To do: Restate word for word the lines of the entries below, starting with the line that holds "seconds (comes before" and ending with the line that holds "End-effector commands, each", and no others.

Data extracts:
- Opening Delimiter -

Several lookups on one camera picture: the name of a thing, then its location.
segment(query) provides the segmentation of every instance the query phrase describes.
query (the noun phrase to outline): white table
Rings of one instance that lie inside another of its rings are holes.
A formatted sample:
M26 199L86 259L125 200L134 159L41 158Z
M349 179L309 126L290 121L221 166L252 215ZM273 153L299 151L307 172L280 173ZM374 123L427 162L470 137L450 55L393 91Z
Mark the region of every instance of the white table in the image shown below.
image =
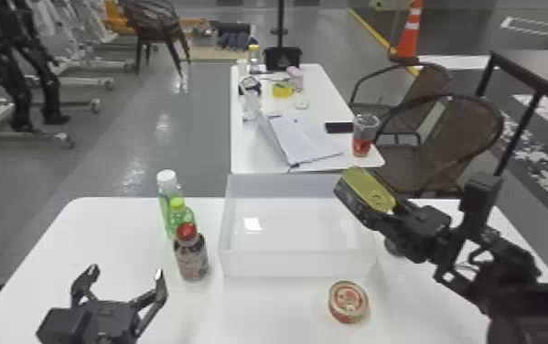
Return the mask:
M286 100L275 99L271 94L271 81L262 81L263 110L266 113L280 111L284 115L310 121L312 129L325 133L326 122L352 121L353 114L339 94L329 76L318 64L302 64L304 72L303 94L309 100L309 107L297 110L293 97ZM258 78L280 80L288 74L279 72L264 74ZM284 173L288 165L266 140L255 121L242 120L242 103L238 93L239 72L237 66L231 67L231 172L232 174ZM334 156L293 168L292 172L332 171L351 166L381 167L384 160L377 149L371 148L367 157L358 158L351 151L352 134L330 134L331 142L340 147L342 156Z
M459 223L455 200L418 203L434 205ZM91 263L102 269L92 291L104 299L140 295L153 286L155 269L164 269L169 298L141 344L485 342L487 318L434 282L433 266L391 257L381 245L375 249L380 268L356 281L369 295L371 314L355 325L342 325L328 313L335 279L224 278L216 250L223 199L187 199L187 204L206 236L212 267L207 279L187 283L179 277L156 199L77 199L0 292L0 344L38 343L41 320L51 307L69 305L70 284ZM529 247L499 210L489 224ZM537 264L548 281L548 268L540 258Z

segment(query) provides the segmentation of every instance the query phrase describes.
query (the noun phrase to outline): yellow floor line
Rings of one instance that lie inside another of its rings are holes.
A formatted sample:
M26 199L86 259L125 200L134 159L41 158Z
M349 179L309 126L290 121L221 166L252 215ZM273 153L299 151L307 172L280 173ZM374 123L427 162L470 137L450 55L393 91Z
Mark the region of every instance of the yellow floor line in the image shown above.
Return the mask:
M389 51L389 47L391 46L391 44L389 44L389 42L380 33L378 33L378 31L376 31L373 27L371 27L371 25L368 24L368 22L363 20L363 18L361 18L357 14L357 12L355 12L355 10L353 10L352 8L349 8L349 13L350 13L351 16L353 16L355 18L355 20L357 20L359 22L359 24L361 24L362 27L365 27L365 29L368 30L368 32L370 32L371 35L374 36L374 38L376 38L376 40L379 43L381 43L381 45L387 51ZM391 53L392 54L395 53L395 48L391 48ZM413 74L415 77L417 75L419 75L419 70L416 69L415 67L408 67L407 70L408 70L409 73Z

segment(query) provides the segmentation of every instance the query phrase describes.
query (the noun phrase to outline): red jar lid
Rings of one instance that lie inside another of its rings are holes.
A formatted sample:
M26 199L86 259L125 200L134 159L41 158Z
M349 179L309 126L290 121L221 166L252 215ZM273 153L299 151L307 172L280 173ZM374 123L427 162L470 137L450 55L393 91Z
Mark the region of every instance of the red jar lid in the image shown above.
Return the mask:
M336 282L329 289L329 312L339 322L359 322L368 312L368 295L352 282Z
M194 223L185 222L177 226L177 239L181 242L189 242L197 236L197 227Z

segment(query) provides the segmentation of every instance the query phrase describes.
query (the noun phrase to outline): plastic cup
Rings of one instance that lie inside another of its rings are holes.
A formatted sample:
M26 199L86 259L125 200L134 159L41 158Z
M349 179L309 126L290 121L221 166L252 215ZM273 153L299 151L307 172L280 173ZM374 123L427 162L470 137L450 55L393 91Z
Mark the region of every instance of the plastic cup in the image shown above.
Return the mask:
M355 116L352 120L352 154L354 156L368 155L380 125L381 121L376 116L362 114Z
M237 69L240 72L240 78L248 74L248 60L247 59L237 59Z

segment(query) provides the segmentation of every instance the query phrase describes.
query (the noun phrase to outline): green bottle cap
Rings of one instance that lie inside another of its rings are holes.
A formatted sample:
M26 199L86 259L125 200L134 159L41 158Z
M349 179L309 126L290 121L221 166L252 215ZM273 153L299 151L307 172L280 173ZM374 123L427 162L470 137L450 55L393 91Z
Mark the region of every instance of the green bottle cap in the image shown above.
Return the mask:
M184 199L174 198L169 201L169 208L172 210L182 210L184 209Z

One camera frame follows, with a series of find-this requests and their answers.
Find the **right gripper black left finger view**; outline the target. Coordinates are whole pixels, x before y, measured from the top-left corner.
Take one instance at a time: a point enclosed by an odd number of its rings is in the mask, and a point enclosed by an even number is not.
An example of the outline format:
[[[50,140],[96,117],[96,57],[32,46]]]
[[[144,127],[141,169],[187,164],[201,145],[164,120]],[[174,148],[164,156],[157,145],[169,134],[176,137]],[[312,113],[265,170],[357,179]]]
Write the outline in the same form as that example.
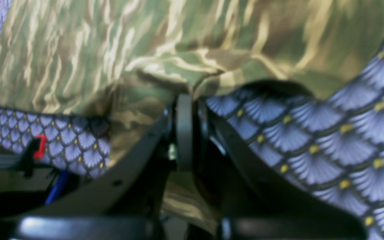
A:
[[[0,240],[165,240],[169,173],[192,169],[192,98],[179,95],[104,176],[60,200],[0,220]]]

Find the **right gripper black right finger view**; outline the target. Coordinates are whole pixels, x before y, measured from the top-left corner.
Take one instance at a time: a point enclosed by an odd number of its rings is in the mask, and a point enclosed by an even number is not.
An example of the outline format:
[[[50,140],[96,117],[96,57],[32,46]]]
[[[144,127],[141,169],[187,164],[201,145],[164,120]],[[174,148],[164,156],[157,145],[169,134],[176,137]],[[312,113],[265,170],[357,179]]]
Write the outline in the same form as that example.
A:
[[[351,214],[285,180],[204,101],[195,105],[199,189],[221,214],[217,240],[365,240]]]

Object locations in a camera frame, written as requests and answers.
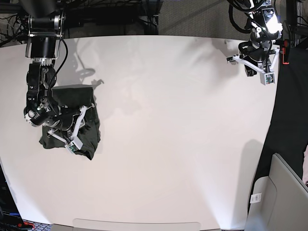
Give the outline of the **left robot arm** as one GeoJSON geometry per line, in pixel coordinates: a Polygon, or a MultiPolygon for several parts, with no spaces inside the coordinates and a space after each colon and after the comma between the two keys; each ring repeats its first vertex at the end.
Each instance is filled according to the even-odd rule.
{"type": "Polygon", "coordinates": [[[228,3],[232,26],[243,34],[249,34],[250,39],[241,42],[238,45],[239,53],[228,57],[227,61],[243,64],[248,77],[259,73],[273,82],[273,67],[280,53],[280,49],[273,46],[280,40],[283,31],[275,8],[270,0],[230,0],[228,3]],[[247,16],[245,28],[236,24],[233,17],[235,9],[247,16]]]}

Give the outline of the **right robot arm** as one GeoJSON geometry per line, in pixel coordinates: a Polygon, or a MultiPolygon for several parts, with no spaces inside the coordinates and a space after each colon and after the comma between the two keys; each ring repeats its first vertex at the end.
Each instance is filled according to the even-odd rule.
{"type": "Polygon", "coordinates": [[[48,128],[48,136],[63,143],[71,152],[81,150],[83,139],[79,136],[86,126],[86,113],[93,108],[93,91],[90,88],[72,88],[53,97],[59,70],[55,61],[64,41],[65,11],[60,1],[22,0],[28,13],[28,41],[25,56],[31,59],[26,75],[27,93],[24,108],[25,120],[34,127],[48,128]]]}

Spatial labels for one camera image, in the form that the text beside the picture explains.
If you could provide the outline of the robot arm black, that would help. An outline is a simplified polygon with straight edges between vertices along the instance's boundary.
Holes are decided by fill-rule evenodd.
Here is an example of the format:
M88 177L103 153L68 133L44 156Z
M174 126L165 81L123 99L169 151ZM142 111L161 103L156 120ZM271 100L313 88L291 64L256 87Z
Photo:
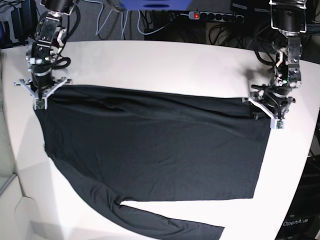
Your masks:
M71 84L67 77L55 78L53 71L63 70L71 64L69 57L62 52L67 40L77 29L81 14L77 0L41 0L40 5L47 9L36 26L35 41L26 51L28 80L19 79L15 86L21 86L33 97L35 110L46 110L48 98L65 84ZM70 17L76 13L76 22L71 31L63 26L63 16Z
M300 35L307 32L307 2L271 0L269 5L270 27L279 34L271 44L275 57L260 61L271 66L272 78L268 84L251 85L249 96L243 101L250 102L270 117L270 128L283 129L285 115L296 101L289 94L302 85Z

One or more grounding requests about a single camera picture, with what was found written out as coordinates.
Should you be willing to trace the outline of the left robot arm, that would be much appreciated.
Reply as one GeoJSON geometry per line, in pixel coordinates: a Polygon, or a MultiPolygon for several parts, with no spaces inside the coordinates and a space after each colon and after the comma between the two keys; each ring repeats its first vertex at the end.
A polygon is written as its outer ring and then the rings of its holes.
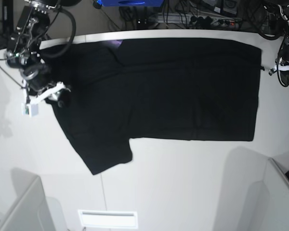
{"type": "Polygon", "coordinates": [[[266,40],[276,40],[283,37],[275,59],[275,66],[269,70],[269,75],[276,74],[282,87],[289,86],[289,0],[263,0],[263,7],[276,19],[276,34],[268,36],[260,29],[257,33],[266,40]]]}

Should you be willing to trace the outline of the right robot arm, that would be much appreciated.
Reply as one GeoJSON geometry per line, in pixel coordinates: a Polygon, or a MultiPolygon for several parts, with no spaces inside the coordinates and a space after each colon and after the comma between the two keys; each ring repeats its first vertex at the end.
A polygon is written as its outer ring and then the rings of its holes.
{"type": "Polygon", "coordinates": [[[8,40],[3,60],[10,68],[18,69],[24,90],[25,107],[46,101],[59,108],[71,104],[71,86],[65,83],[63,73],[69,68],[68,53],[76,35],[76,20],[67,10],[79,4],[78,0],[30,0],[23,8],[15,31],[8,40]],[[66,15],[72,25],[68,42],[47,52],[40,48],[43,38],[55,22],[49,13],[66,15]]]}

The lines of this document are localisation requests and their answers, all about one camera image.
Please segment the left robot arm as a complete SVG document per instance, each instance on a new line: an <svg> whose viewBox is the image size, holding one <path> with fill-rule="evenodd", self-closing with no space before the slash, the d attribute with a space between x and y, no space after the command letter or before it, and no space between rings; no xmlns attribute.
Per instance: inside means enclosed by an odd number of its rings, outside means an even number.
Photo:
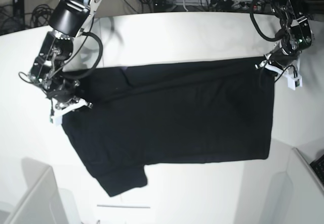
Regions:
<svg viewBox="0 0 324 224"><path fill-rule="evenodd" d="M263 0L270 3L274 16L279 19L280 29L274 37L265 35L255 19L254 6L260 1L252 1L250 19L257 33L264 40L274 42L275 46L264 55L265 60L256 67L274 72L275 81L285 77L288 87L295 90L302 86L300 55L313 43L313 33L301 0Z"/></svg>

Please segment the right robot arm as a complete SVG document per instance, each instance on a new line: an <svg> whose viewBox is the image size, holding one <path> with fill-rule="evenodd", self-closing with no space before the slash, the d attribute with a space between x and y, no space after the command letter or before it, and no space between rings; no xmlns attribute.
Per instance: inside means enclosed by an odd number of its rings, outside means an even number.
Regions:
<svg viewBox="0 0 324 224"><path fill-rule="evenodd" d="M81 107L92 107L77 94L80 80L89 76L99 64L103 55L101 39L86 31L91 28L95 14L102 0L59 0L48 21L52 31L46 34L39 54L28 74L19 72L20 78L26 76L26 83L34 85L45 93L51 101L51 123L59 123L63 115ZM85 73L71 75L63 68L76 55L73 40L85 36L93 38L99 46L99 54L94 65Z"/></svg>

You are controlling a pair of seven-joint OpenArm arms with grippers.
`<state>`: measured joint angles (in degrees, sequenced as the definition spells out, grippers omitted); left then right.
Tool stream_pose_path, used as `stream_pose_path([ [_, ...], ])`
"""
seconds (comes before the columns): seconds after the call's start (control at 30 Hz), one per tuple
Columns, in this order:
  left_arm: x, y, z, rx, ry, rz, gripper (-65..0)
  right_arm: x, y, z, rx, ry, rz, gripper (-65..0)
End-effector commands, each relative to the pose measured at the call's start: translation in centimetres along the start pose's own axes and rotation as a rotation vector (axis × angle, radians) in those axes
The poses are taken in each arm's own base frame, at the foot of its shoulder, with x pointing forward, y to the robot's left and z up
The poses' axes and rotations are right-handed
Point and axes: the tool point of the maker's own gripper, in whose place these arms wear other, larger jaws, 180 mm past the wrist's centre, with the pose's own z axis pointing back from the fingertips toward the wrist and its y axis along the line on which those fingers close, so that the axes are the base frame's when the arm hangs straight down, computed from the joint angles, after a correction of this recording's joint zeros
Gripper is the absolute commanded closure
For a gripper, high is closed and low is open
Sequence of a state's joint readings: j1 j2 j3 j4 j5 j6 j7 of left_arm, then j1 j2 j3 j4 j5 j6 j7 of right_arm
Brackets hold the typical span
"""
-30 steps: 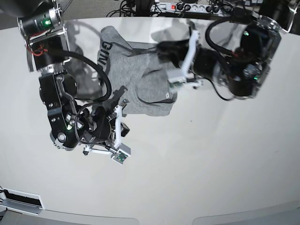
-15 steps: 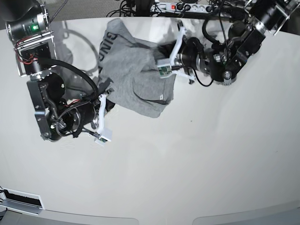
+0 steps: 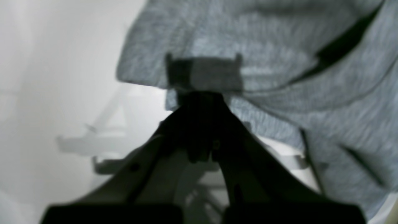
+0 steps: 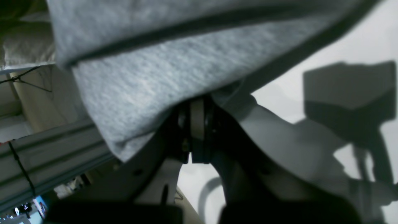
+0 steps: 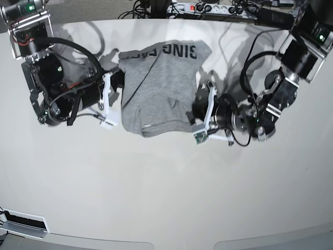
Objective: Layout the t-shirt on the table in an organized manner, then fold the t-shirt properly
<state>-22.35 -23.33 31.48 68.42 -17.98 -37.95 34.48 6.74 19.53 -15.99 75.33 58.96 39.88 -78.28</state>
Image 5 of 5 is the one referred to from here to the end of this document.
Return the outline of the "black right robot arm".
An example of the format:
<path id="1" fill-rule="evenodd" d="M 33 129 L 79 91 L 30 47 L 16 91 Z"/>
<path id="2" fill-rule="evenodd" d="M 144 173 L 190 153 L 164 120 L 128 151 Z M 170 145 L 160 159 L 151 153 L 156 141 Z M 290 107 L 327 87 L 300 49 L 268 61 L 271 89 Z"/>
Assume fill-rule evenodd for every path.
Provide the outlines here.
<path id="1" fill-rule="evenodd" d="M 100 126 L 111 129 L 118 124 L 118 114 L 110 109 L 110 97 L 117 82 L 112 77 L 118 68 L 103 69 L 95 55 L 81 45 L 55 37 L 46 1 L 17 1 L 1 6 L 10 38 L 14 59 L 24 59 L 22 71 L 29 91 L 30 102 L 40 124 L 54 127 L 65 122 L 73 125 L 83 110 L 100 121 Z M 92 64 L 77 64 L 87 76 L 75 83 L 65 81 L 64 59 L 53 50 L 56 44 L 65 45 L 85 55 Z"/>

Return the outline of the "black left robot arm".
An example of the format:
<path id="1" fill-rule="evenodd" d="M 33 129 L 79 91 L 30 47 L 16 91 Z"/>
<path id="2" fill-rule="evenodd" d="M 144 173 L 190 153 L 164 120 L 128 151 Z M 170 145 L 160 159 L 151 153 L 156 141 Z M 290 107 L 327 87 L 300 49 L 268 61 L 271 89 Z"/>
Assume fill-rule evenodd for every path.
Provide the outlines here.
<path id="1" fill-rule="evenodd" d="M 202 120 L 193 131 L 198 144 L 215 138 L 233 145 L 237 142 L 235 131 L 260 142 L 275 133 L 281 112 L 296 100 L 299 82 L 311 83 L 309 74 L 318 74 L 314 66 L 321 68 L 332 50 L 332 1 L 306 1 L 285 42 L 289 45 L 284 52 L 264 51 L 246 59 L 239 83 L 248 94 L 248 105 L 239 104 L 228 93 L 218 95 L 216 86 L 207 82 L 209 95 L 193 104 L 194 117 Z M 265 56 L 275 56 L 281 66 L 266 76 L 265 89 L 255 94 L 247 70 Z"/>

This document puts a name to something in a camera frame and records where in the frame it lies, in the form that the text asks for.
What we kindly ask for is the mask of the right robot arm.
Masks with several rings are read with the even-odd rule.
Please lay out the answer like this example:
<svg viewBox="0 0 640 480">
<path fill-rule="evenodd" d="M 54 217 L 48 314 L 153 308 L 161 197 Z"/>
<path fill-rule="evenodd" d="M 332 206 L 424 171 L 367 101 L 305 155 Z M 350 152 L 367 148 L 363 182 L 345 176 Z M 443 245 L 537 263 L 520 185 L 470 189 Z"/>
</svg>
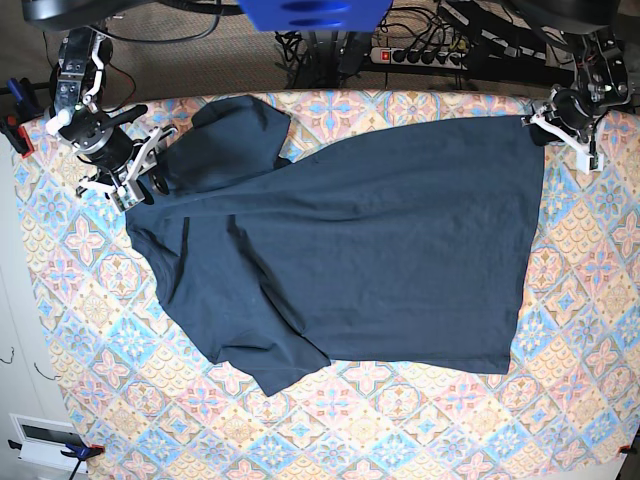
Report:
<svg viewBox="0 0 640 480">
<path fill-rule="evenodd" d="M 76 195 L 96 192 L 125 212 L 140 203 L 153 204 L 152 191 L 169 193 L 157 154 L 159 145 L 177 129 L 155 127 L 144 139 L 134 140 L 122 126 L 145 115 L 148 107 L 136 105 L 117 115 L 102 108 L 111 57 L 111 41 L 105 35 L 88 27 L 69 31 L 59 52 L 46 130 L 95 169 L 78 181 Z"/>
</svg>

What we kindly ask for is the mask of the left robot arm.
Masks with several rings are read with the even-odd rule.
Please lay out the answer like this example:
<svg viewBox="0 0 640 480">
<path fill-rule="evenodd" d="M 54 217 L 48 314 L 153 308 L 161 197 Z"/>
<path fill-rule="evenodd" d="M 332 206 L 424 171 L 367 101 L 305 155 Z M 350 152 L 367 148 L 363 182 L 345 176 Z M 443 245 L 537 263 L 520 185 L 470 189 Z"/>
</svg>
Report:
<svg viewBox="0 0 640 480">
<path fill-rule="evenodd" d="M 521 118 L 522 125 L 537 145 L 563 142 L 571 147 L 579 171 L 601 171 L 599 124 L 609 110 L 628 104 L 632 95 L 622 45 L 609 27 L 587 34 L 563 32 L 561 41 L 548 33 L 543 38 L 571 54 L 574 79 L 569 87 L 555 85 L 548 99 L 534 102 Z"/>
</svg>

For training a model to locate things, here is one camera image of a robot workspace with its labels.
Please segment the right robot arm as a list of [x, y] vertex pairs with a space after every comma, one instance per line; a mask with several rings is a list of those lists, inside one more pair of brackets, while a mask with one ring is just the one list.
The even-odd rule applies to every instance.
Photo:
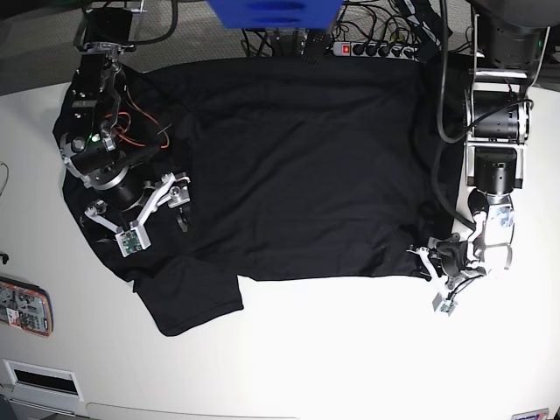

- Closing Delimiter -

Written solution:
seconds (comes before the columns): seconds after the call's start (control at 30 Hz), one per tuple
Columns, in this order:
  left_arm: x, y, z, rx, ry, rz, gripper (-65..0)
  right_arm: x, y, z, rx, ry, rz, gripper (-65..0)
End-effector commands, each relative to the pose measured at the call's start: translation in centimetres along the start pose's own axes and rotation as a rotation vector (axis × angle, radians) in those axes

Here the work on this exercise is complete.